(Saved entries)
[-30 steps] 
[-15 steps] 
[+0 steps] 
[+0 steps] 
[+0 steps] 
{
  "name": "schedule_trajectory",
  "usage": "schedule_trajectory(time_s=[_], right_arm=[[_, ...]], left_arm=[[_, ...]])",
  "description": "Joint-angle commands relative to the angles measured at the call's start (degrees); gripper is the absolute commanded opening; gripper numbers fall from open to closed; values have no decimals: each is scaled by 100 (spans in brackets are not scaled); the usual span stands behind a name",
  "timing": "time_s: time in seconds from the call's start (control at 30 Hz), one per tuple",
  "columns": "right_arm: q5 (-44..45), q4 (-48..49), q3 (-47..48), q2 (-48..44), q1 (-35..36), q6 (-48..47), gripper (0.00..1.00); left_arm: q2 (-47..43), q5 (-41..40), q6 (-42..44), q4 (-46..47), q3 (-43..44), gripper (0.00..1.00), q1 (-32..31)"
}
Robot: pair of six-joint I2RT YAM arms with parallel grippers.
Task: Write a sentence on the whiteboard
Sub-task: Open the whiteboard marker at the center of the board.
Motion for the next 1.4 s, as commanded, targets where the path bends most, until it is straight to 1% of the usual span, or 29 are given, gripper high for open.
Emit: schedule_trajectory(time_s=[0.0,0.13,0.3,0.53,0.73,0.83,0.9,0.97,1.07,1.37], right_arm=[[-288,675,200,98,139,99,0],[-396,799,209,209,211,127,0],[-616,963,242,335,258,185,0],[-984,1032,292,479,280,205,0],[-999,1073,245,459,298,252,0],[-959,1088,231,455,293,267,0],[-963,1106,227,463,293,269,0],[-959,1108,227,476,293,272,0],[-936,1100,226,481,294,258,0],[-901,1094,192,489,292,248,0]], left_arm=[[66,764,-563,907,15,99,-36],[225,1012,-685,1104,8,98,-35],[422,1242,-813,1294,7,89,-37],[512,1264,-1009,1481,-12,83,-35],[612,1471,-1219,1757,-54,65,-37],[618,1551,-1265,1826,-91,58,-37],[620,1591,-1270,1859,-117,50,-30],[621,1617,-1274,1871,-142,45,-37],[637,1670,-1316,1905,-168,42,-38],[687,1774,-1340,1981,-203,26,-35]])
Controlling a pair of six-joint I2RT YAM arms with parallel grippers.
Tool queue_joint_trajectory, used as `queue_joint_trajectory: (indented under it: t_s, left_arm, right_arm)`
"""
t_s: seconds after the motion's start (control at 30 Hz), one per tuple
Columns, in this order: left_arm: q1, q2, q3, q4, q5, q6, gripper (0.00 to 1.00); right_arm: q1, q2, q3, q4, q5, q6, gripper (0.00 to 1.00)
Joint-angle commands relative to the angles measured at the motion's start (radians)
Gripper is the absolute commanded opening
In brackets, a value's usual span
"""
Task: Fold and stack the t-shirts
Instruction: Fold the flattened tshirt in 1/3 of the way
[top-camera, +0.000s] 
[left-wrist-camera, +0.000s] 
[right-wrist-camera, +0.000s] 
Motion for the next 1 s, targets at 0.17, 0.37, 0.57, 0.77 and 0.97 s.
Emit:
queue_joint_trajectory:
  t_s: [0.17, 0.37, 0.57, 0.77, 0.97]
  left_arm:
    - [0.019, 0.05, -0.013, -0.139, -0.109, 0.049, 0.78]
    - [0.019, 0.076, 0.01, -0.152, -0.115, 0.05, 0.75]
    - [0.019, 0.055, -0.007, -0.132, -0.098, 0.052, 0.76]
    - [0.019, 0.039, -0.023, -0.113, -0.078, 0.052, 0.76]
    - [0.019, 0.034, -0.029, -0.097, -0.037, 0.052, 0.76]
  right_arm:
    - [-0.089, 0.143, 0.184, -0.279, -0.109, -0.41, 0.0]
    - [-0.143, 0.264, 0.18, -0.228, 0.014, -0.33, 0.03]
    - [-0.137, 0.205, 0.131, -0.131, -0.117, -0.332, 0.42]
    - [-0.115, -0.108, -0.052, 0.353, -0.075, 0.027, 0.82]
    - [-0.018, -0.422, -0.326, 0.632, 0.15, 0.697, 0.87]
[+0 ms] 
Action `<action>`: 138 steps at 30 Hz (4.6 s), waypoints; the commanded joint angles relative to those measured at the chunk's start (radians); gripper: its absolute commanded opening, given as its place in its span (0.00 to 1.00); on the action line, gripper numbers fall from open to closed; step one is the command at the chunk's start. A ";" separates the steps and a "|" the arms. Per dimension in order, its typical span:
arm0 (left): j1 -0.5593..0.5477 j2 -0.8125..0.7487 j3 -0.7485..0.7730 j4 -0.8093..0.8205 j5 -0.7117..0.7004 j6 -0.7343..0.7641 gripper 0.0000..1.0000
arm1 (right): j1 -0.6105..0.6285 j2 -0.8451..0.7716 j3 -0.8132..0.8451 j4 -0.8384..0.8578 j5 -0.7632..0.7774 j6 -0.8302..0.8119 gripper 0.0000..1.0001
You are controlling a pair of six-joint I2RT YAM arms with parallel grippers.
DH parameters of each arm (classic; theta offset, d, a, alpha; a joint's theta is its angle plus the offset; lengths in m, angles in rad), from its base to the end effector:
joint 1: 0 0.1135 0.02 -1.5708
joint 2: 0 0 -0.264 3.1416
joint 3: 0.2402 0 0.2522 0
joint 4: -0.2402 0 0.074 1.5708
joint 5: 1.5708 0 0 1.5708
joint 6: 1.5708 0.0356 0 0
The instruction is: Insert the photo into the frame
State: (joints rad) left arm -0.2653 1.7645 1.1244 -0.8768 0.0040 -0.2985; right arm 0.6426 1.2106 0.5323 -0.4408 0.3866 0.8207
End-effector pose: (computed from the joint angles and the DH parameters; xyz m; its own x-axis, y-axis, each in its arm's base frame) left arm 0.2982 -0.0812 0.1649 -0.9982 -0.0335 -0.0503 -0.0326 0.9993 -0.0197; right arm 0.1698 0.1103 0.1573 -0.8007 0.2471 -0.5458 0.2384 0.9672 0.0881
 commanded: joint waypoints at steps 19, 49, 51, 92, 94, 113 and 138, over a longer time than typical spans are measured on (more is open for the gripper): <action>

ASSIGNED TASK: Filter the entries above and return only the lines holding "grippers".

FINISHED EXERCISE:
Robot: pair of six-joint I2RT YAM arms with parallel grippers.
Controlling a pair of six-joint I2RT YAM arms with parallel grippers.
You are controlling a pair of six-joint I2RT YAM arms with parallel grippers.

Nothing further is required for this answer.